[[ INFORMATION SUPPLIED open ]]

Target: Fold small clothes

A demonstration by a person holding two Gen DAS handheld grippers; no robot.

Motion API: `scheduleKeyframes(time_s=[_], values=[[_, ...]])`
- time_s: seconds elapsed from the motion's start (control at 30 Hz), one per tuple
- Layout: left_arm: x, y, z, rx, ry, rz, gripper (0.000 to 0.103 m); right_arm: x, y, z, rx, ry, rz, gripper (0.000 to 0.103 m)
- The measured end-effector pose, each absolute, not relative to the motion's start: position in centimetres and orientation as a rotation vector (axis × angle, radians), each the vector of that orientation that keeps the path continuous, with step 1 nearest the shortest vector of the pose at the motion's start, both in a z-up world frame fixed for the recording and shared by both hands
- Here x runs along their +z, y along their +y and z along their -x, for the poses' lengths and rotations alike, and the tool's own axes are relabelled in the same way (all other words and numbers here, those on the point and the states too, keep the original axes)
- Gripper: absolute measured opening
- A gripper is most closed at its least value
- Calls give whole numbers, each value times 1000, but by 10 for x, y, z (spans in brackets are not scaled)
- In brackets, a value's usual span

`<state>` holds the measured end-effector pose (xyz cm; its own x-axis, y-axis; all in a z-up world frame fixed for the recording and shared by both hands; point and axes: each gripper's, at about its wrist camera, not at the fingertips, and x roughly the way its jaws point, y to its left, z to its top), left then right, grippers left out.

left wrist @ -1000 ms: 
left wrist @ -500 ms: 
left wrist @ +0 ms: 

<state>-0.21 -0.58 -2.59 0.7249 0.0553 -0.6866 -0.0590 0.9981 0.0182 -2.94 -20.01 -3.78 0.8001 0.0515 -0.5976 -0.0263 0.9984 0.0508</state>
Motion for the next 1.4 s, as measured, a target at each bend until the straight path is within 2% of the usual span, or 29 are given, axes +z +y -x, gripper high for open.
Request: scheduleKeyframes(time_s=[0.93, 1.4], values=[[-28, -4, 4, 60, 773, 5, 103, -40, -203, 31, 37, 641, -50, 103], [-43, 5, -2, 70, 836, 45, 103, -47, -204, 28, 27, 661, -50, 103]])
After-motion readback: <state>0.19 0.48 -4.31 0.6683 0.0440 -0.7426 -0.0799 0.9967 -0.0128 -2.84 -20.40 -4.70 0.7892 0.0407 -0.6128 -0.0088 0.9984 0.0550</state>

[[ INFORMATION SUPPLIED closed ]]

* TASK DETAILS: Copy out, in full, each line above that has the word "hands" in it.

* RESULT OF THIS TASK:
- The measured end-effector pose, each absolute, not relative to the motion's start: position in centimetres and orientation as a rotation vector (axis × angle, radians), each the vector of that orientation that keeps the path continuous, with step 1 nearest the shortest vector of the pose at the motion's start, both in a z-up world frame fixed for the recording and shared by both hands
`<state>` holds the measured end-effector pose (xyz cm; its own x-axis, y-axis; all in a z-up world frame fixed for the recording and shared by both hands; point and axes: each gripper's, at about its wrist camera, not at the fingertips, and x roughly the way its jaws point, y to its left, z to its top), left then right, grippers left out.

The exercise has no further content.